Même lorsque le service d'accueil est offert, les élèves subissent donc un préjudice, dans la mesure où ils ne reçoivent pas les enseignements prévus. En conséquence, il y a lieu de prévenir les interruptions de la scolarisation. C'est l'objet de la procédure de négociation préalable obligatoire prévue à l'article 3 du projet de loi.

Ce dernier renvoie en effet à un décret en Conseil d'État le soin de définir les obligations mises à la charge des organisations représentatives des enseignants du premier degré, d'une part et de l'État, d'autre part, au titre de cette négociation préalable. Le projet de loi en définit toutefois nettement les contours, inspirés de la procédure prévue à l'article 2 de la loi n° 2007-1224 du 21 août 2007 sur le dialogue social et la continuité du service public dans les transports terrestres réguliers de voyageurs.

Il met ainsi à la charge de l'État et des organisations représentatives un ensemble d'obligations symétriques :

- les organisations syndicales doivent notifier à l'autorité administrative leur intention de déposer un préavis de grève, le dépôt effectif de celui-ci ne pouvant intervenir qu'à l'issue d'une période de négociation de huit jours francs ;

- l'autorité administrative est, pour sa part, tenue d'organiser cette négociation préalable en réunissant les organisations syndicales qui ont procédé à cette notification.

Cette négociation est assortie d'obligations de publicité, les personnels concernés devant être informés des motifs du conflit, de la position de chacune des parties ainsi que des conclusions de la négociation.

L'objectif de cette procédure est de prévenir les conflits en renforçant la culture du dialogue social dans l'enseignement primaire. L'esprit en est le suivant : ne recourir à la grève qu'une fois le recours à la négociation épuisé et non pas afin d'aborder la négociation dans une position de force.

Votre rapporteur tient toutefois à le souligner, cette démarche ne se situe pas en rupture avec le droit existant, mais permet au contraire d'en garantir l'effectivité.

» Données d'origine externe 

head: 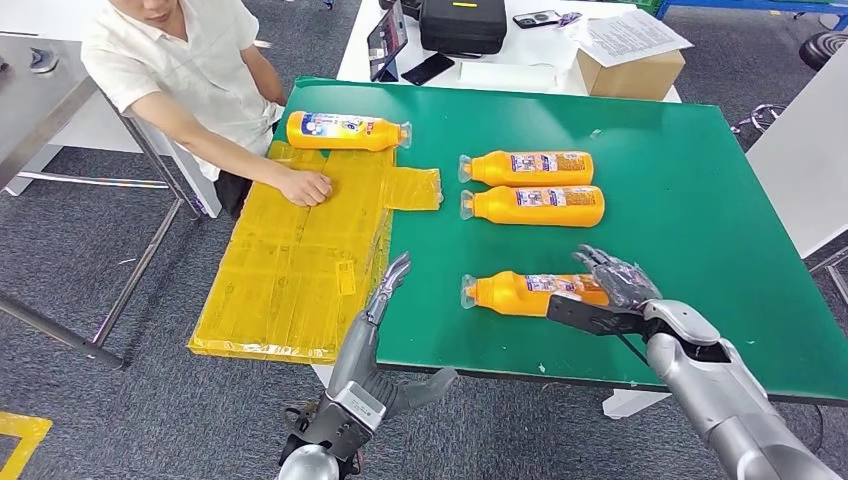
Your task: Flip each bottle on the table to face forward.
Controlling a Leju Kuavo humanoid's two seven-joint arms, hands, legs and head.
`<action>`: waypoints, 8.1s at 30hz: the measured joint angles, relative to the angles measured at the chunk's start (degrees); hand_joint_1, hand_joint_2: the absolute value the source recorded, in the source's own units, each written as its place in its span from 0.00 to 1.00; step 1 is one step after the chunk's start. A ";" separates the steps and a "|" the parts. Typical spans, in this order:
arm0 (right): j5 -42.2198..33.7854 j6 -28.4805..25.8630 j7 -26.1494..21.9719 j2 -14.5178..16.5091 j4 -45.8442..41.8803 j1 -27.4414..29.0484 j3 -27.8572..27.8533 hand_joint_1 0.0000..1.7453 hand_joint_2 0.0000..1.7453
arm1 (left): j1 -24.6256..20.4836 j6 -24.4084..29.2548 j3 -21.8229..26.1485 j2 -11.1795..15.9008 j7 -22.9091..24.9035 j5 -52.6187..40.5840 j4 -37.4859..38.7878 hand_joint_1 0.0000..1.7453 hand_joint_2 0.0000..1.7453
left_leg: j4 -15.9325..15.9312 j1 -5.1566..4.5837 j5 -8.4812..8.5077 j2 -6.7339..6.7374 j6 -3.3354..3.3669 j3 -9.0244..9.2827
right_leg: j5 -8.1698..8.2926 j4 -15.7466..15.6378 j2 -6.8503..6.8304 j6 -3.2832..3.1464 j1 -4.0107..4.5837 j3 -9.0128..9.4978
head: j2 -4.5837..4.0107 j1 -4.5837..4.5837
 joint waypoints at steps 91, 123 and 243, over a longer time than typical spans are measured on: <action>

L'article L. 2512-2 du code du travail, applicable notamment aux personnels de l'État, des régions, des départements et des communes de plus de 10 000 habitants ainsi qu'à l'ensemble des personnels des entreprises, organismes et établissements publics en charge de la gestion d'un service public, prévoit en effet que « la cessation concertée du travail est précédée d'un préavis... Il précise les motifs du recours à la grève... Pendant la durée du préavis, les parties intéressées sont tenues de négocier ».

L'article 3 du présent projet de loi se situe donc dans la continuité de ces dispositions, dont il s'efforce de garantir l'effectivité en faisant précéder le dépôt du préavis de grève, et la négociation qui l'accompagne, d'une période de négociation obligatoire dont les modalités sont définies par décret.

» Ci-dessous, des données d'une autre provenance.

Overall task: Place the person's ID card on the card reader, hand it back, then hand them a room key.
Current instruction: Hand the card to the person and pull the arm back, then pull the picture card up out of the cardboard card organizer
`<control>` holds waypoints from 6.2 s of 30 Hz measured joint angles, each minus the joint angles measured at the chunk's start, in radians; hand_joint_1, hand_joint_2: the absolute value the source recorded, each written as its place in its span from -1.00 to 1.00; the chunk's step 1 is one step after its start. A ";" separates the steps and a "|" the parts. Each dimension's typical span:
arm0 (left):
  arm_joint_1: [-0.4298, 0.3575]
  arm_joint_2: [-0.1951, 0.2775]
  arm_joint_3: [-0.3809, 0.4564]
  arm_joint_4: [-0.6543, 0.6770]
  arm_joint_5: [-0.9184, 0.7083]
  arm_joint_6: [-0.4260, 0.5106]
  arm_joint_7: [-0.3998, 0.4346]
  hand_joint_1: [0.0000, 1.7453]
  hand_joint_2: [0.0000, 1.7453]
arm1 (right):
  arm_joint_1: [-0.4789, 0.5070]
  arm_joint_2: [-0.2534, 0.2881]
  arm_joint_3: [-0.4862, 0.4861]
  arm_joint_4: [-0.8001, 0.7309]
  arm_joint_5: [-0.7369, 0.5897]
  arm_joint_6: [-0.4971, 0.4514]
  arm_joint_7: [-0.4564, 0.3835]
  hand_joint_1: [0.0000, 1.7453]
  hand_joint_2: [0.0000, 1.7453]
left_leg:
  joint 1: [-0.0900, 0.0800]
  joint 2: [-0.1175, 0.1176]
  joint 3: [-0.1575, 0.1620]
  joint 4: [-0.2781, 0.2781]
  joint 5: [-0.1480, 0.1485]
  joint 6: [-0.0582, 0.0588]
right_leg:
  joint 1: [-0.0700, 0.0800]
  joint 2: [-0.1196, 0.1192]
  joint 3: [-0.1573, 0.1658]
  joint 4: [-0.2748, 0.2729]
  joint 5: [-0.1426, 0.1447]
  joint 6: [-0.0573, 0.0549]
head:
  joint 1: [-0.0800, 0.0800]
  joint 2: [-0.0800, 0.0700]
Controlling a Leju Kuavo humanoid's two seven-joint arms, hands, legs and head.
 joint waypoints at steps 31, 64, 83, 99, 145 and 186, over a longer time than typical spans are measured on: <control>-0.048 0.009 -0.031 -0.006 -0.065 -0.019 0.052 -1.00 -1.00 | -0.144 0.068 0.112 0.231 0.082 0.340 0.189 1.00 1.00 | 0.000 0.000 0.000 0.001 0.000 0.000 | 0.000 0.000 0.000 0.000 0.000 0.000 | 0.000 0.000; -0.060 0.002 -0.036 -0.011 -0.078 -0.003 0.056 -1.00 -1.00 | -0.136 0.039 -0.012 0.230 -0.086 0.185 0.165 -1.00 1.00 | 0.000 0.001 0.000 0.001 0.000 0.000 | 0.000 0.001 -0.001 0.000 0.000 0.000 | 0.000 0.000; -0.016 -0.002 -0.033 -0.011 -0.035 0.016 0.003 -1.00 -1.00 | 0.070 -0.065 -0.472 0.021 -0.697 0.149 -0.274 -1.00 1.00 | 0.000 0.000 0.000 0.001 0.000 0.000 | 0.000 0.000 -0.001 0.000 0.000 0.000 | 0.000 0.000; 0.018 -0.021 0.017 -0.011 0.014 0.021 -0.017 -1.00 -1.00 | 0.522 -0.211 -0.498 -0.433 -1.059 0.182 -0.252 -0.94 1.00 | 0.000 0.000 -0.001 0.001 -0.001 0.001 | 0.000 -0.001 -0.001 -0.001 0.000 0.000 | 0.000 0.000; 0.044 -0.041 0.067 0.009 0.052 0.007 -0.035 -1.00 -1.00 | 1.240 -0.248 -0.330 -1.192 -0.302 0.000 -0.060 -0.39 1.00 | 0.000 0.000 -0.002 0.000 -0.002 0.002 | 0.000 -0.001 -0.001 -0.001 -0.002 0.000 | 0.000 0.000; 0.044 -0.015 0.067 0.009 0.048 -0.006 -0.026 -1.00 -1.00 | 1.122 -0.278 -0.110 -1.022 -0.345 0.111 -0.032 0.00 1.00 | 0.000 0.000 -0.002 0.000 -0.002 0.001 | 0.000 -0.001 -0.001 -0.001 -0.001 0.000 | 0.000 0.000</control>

Aux yeux de votre rapporteur, le fait même d'assortir la reconnaissance du droit d'accueil de la mise en place de cette procédure de négociation obligatoire démontre que le service d'accueil n'a pas vocation à se substituer au service d'enseignement et à annihiler les effets de toute cessation concertée du travail. Bien au contraire, le législateur ne saurait se contenter de consacrer un droit d'accueil sans prévoir d'un même mouvement une procédure permettant d'éviter dans toute la mesure possible d'y recourir.

Car là où il y a accueil, il n'y a plus enseignement, et donc perte pour les élèves et leurs familles.